> _PROBLEM_
From the records below, print exactly the lines starting at the one containing "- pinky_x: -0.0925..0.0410" and ending at the one containing "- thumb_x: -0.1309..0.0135", ends included, and nothing else.

> _SUPPLIED INFORMATION_
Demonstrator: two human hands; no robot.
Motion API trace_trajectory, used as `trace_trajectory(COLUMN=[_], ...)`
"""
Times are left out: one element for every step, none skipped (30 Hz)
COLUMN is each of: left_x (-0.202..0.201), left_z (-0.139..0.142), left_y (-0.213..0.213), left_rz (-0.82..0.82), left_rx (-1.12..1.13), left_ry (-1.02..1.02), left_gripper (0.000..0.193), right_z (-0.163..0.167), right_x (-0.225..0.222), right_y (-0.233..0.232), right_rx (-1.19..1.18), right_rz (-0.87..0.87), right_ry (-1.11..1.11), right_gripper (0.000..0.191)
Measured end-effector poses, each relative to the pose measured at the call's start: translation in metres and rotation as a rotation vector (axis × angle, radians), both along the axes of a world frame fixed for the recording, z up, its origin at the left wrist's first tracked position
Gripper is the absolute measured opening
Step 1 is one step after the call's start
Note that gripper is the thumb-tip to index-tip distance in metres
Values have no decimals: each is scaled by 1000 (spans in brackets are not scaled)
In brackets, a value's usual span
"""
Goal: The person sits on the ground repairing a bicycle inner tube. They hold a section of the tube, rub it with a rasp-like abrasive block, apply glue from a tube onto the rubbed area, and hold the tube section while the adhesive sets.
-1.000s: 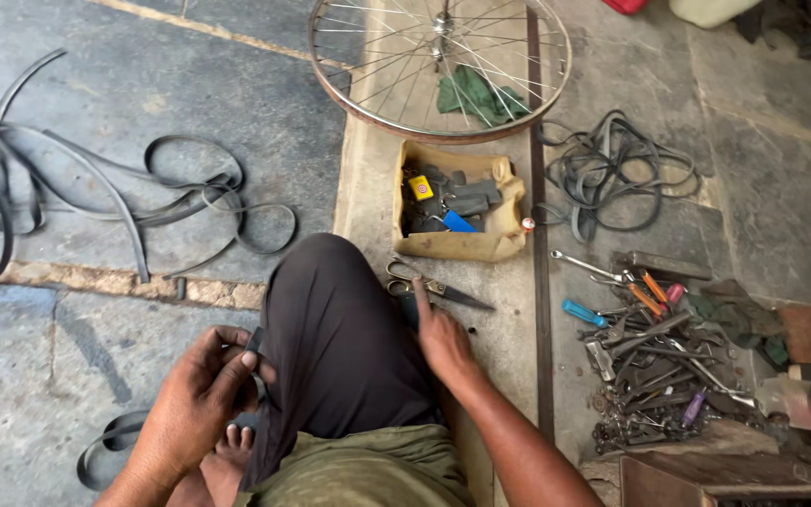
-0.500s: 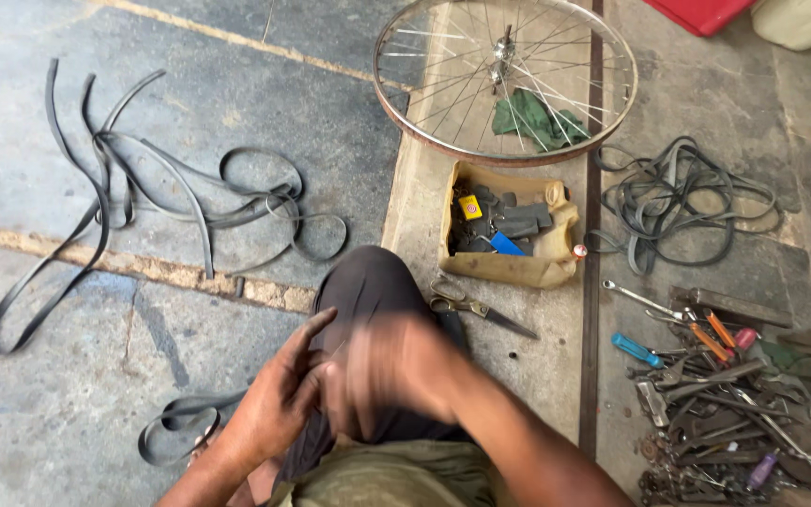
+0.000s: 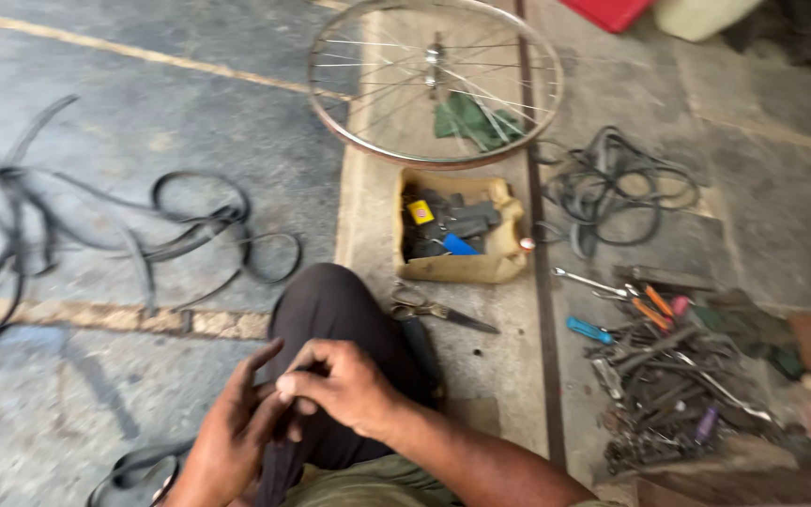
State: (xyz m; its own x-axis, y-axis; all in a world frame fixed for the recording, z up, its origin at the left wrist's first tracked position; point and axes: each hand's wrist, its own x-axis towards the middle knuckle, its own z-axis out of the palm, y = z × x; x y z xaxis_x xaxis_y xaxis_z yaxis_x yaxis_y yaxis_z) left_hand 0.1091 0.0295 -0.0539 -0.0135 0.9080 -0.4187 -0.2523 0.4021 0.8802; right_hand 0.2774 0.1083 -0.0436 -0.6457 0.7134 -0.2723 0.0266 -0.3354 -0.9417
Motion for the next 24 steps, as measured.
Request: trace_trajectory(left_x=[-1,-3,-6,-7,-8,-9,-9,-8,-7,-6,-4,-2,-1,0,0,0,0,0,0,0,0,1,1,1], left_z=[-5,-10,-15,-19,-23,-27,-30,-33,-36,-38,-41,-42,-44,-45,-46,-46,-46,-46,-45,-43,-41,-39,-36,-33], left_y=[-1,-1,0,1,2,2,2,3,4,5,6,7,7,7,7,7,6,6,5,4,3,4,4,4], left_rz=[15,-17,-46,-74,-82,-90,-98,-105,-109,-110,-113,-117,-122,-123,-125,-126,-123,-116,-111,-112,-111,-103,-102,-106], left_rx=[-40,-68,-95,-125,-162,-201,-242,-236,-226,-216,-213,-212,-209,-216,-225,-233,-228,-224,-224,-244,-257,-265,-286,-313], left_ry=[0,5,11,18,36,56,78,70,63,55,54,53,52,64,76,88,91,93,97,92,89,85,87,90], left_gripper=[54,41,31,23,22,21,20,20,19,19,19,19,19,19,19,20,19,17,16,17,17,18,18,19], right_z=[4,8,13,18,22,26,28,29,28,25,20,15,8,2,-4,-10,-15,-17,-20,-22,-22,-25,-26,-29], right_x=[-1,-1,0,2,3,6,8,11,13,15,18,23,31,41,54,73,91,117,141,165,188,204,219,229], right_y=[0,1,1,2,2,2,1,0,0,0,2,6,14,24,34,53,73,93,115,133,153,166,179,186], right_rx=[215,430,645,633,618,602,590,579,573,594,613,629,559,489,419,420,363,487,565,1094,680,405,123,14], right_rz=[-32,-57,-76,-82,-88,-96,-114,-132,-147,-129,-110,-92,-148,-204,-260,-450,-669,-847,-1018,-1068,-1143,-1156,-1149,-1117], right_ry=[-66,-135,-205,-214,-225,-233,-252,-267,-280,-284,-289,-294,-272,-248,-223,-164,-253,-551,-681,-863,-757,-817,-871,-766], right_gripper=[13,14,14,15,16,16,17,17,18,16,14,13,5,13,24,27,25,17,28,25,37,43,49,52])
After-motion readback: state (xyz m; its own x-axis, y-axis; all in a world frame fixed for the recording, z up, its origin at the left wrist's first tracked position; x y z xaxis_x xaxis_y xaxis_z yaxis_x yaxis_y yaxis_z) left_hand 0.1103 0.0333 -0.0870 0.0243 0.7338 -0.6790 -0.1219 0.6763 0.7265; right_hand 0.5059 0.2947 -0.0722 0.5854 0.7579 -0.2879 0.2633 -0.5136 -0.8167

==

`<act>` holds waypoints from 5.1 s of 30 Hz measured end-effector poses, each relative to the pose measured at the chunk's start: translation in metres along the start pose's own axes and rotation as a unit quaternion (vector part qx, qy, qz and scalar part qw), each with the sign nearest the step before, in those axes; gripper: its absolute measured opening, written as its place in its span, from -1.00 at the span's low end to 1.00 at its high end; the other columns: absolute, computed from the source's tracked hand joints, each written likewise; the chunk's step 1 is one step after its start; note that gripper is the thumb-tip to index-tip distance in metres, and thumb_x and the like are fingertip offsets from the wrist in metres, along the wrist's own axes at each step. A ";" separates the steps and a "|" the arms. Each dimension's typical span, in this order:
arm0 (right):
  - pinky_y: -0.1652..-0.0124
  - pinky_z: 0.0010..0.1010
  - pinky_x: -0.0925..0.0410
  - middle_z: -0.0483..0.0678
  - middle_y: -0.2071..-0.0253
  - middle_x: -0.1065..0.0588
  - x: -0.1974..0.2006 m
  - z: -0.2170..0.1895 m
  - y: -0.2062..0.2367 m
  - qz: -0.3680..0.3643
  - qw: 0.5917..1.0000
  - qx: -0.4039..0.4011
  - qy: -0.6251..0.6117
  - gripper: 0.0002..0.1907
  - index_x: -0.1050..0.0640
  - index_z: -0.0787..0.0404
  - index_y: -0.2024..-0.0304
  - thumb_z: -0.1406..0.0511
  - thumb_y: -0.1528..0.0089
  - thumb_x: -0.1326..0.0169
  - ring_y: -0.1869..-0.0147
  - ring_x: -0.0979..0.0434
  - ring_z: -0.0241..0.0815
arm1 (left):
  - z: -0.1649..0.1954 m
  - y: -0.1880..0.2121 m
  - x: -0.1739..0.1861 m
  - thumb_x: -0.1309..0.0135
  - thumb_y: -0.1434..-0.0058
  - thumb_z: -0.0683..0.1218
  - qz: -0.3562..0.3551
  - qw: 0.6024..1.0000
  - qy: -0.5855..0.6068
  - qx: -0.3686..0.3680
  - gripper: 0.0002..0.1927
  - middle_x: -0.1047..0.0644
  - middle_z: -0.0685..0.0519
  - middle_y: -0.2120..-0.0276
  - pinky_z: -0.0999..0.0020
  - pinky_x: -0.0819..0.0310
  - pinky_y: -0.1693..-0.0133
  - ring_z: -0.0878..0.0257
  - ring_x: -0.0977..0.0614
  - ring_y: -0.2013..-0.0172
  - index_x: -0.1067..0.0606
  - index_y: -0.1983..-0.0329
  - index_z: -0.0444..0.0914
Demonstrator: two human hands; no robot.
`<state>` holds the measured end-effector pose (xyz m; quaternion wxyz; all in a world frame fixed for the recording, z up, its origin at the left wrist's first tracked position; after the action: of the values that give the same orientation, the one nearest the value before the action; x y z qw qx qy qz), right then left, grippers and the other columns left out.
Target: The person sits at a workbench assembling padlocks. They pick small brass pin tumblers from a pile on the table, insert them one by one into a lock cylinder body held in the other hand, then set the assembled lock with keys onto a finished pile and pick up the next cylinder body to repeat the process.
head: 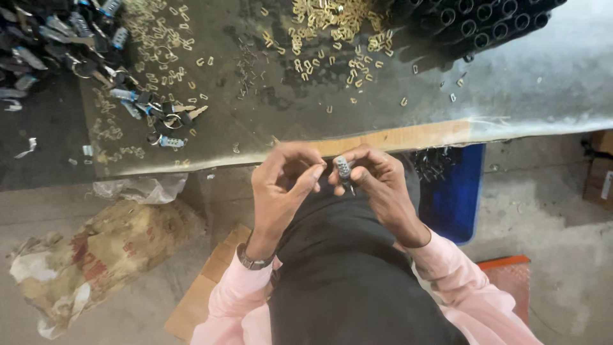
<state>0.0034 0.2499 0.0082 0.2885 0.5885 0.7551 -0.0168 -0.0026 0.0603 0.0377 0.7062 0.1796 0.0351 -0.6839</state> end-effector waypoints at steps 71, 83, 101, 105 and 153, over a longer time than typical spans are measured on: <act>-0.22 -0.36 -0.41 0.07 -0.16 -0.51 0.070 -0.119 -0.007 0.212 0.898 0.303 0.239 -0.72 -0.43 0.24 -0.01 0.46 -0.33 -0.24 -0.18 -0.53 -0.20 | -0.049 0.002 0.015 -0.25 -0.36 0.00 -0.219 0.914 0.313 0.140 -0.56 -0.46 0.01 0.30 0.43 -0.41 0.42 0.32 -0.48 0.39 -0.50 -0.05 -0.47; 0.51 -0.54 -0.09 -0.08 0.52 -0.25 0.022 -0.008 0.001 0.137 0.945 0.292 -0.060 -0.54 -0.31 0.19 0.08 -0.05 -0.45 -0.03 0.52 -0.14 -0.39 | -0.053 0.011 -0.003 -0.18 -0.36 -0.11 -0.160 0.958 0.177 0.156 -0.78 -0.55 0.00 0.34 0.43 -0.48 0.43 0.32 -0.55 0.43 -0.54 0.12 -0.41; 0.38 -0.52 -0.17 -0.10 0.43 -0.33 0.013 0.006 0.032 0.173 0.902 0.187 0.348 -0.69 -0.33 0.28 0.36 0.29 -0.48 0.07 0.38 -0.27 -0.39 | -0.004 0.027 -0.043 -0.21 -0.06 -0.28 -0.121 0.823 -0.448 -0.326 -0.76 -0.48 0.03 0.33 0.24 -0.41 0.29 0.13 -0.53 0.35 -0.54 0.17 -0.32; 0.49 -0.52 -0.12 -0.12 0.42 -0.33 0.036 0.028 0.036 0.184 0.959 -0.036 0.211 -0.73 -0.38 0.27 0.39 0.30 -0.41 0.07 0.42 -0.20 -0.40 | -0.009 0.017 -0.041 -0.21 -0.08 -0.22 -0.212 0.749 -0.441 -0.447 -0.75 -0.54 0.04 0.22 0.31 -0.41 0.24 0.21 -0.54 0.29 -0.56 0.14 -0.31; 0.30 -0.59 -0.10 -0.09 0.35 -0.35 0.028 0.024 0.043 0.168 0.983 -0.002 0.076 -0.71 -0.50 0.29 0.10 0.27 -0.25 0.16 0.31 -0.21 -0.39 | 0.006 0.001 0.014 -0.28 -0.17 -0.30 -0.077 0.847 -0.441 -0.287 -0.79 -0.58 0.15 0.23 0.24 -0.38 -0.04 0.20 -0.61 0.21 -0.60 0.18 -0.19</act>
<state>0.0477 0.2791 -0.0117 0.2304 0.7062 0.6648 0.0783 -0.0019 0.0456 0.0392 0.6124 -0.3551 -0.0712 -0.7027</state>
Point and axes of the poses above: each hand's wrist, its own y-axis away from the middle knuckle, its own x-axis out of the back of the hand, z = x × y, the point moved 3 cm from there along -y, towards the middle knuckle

> _RESPONSE BOX_
  - pinky_x: -0.0925..0.0410
  - middle_z: -0.0483..0.0678
  - middle_y: -0.2071..-0.0253
  - middle_x: -0.1065..0.0588
  - x: -0.1974..0.2006 m
  - z: -0.2170..0.1895 m
  - y: -0.2062..0.2367 m
  - qz: -0.3680..0.3643
  - qw: 0.5917..1.0000
  - qx: -0.4039..0.4011
  - qy: -0.6251..0.6117
  - gripper: 0.0002..0.1907
  - index_x: -0.1050..0.0640
  - index_z: -0.0787..0.0404
  - index_y: -0.2024..-0.0304
  - thumb_z: -0.1406..0.0511
  - thumb_y: -0.1528..0.0089
  - thumb_x: -0.1326..0.0169
  - ring_y: -0.1869..-0.0147
  - ring_x: -0.0979..0.0434
  - ring_z: -0.0241..0.0815
arm1 (left):
  - z: -0.1649..0.1954 m
  - y: -0.1880..0.2121 m
  - x: -0.1739..0.1861 m
  - thumb_x: -0.1309..0.0135

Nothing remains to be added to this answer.